Herpes zoster (HZ, shingles) is a frequent medical condition which may severely impact the quality of life of affected patients. Different therapeutic approaches to treat acute HZ are available. The ...aim of this European project was the elaboration of a consensus‐based guideline on the management of patients who present with HZ, considering different patient populations and different localizations. This interdisciplinary guideline aims at an improvement of the outcomes of the acute HZ management concerning disease duration, acute pain and quality of life of the affected patients and at a reduction in the incidence of postherpetic neuralgia (PHN) and other complications.

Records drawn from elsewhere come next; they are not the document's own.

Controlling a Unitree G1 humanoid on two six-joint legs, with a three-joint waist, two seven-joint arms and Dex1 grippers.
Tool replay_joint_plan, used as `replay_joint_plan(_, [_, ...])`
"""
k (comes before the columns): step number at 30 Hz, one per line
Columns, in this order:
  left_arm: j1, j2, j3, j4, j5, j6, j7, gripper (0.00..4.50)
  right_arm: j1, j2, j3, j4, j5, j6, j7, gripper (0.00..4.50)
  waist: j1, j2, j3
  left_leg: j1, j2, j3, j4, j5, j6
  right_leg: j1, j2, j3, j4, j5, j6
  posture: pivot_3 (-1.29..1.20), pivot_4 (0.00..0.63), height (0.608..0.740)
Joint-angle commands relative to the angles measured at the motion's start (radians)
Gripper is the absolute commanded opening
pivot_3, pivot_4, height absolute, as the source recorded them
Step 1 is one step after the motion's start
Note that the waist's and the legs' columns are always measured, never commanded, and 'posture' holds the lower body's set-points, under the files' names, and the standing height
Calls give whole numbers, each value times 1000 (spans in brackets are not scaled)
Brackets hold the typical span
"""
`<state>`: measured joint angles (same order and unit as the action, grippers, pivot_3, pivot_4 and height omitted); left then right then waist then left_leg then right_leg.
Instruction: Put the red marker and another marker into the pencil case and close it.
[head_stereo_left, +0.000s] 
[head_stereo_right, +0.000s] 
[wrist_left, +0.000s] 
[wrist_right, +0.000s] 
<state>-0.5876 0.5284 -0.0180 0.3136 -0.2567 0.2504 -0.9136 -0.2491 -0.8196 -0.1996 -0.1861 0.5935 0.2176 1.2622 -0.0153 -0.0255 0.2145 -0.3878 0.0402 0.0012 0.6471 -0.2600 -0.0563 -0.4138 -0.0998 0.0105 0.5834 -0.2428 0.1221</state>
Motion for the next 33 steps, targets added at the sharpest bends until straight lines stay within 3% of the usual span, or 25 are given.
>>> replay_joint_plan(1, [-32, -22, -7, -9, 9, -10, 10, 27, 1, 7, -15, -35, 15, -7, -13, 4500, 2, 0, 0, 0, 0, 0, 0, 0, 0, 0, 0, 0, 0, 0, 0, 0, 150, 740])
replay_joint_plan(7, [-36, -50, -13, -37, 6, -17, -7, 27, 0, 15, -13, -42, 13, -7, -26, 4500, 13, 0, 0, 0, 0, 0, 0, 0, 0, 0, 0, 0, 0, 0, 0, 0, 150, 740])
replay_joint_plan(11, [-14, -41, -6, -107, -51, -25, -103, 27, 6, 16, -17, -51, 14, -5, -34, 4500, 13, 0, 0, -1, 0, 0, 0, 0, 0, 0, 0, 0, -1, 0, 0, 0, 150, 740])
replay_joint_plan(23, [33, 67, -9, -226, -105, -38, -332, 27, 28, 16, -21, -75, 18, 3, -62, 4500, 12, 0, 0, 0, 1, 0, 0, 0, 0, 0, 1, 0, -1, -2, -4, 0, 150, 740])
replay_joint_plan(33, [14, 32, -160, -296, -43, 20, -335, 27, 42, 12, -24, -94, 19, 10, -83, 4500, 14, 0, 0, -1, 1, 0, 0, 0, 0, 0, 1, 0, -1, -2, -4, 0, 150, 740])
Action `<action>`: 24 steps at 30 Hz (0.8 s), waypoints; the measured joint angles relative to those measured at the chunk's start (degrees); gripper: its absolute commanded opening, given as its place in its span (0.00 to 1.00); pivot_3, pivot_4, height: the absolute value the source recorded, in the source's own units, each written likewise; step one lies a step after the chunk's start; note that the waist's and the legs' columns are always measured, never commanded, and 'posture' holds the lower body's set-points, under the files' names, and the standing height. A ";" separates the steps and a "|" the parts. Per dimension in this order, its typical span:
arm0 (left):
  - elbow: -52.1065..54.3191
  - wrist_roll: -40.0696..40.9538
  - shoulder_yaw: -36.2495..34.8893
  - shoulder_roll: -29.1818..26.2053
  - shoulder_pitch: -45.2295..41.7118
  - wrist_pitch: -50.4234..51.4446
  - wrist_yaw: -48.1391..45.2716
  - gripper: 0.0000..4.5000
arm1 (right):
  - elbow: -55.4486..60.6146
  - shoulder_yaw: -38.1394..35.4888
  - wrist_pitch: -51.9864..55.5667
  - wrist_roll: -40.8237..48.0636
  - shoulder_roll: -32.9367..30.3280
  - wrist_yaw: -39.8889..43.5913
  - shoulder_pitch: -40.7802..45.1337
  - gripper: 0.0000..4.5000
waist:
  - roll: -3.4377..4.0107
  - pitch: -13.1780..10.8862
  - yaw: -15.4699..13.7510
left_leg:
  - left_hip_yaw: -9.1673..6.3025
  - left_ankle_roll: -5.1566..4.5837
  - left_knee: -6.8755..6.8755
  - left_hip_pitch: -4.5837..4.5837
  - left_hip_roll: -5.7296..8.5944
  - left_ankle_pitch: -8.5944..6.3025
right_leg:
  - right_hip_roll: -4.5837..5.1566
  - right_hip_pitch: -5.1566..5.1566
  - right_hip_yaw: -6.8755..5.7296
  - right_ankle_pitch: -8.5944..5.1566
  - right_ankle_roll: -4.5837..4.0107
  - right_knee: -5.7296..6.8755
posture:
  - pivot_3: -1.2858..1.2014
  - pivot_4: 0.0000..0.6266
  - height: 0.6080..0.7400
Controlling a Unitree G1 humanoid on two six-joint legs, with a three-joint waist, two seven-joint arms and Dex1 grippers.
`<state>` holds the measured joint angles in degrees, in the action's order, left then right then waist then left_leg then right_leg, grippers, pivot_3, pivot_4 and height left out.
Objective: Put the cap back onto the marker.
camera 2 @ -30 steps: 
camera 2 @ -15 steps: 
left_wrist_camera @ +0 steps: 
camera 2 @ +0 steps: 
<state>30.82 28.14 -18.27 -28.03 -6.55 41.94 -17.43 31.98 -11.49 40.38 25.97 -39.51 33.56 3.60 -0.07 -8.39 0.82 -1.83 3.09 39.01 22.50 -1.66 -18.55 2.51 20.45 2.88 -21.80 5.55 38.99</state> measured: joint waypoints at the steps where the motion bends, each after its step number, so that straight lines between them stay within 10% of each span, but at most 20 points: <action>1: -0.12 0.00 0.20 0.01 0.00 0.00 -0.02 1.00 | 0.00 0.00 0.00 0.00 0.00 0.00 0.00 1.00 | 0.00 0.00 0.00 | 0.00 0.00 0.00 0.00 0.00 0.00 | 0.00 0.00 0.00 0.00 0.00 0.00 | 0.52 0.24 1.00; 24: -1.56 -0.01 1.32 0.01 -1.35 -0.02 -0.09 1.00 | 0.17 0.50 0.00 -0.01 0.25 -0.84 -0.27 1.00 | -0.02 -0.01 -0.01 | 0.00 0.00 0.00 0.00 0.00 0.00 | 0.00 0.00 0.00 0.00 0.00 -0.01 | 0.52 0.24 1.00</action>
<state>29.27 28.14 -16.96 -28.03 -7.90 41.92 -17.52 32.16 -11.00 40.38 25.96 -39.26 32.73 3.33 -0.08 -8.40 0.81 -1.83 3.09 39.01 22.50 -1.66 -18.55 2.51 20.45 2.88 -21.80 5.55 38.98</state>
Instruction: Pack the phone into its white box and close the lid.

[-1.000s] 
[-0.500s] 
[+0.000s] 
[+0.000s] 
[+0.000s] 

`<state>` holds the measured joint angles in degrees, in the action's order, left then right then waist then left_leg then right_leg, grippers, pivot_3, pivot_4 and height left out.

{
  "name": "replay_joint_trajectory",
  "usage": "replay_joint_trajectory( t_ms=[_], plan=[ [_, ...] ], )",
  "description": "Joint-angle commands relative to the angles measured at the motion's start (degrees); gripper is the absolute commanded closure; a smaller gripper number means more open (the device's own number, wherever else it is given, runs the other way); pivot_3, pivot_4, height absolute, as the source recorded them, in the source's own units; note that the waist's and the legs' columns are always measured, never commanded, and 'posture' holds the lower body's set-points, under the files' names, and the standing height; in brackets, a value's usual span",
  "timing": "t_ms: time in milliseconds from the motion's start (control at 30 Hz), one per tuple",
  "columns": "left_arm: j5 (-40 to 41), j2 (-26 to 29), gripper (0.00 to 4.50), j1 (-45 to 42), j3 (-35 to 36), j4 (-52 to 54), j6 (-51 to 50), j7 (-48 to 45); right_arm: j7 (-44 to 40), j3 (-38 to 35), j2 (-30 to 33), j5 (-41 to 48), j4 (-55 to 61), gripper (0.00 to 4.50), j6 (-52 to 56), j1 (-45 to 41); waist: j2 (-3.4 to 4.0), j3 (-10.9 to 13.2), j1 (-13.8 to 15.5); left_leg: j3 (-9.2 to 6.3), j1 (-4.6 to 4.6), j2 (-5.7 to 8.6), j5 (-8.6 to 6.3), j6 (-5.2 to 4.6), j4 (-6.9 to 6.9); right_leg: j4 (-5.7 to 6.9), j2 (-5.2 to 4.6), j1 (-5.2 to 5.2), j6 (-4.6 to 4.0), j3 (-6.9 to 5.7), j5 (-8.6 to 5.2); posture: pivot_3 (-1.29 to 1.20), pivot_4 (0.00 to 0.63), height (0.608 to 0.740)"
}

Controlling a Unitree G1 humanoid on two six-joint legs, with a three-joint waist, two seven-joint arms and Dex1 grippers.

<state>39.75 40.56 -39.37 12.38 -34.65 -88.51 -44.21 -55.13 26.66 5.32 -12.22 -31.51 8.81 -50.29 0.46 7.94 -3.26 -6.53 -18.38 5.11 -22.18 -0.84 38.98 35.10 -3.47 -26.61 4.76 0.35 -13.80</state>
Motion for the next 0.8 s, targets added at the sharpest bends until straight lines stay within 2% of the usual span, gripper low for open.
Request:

The guideline development followed a structured and pre‐defined process, considering the quality criteria for guidelines development as suggested by the AGREE II instrument. The steering group was responsible for the planning and the organization of the guideline development process (Division of Evidence‐Based Medicine, dEBM). The expert panel was nominated by virtue of clinical expertise and/or scientific experience and included experts from the fields of dermatology, virology/infectiology, ophthalmology, otolaryngology, neurology and anaesthesiology. Recommendations for clinical practice were formally consented during the consensus conference, explicitly considering different relevant aspects. The guideline was approved by the commissioning societies after an extensive internal and external review process. In this second part of the guideline, therapeutic interventions have been evaluated. The expert panel formally consented recommendations for the treatment of patients with HZ (antiviral medication, pain management, local therapy), considering various clinical situations. Users of the guideline must carefully check whether the recommendations are appropriate for the context of intended application. In the setting of an international guideline, it is generally important to consider different national approaches and legal circumstances with regard to the regulatory approval, availability and reimbursement of diagnostic and therapeutic interventions.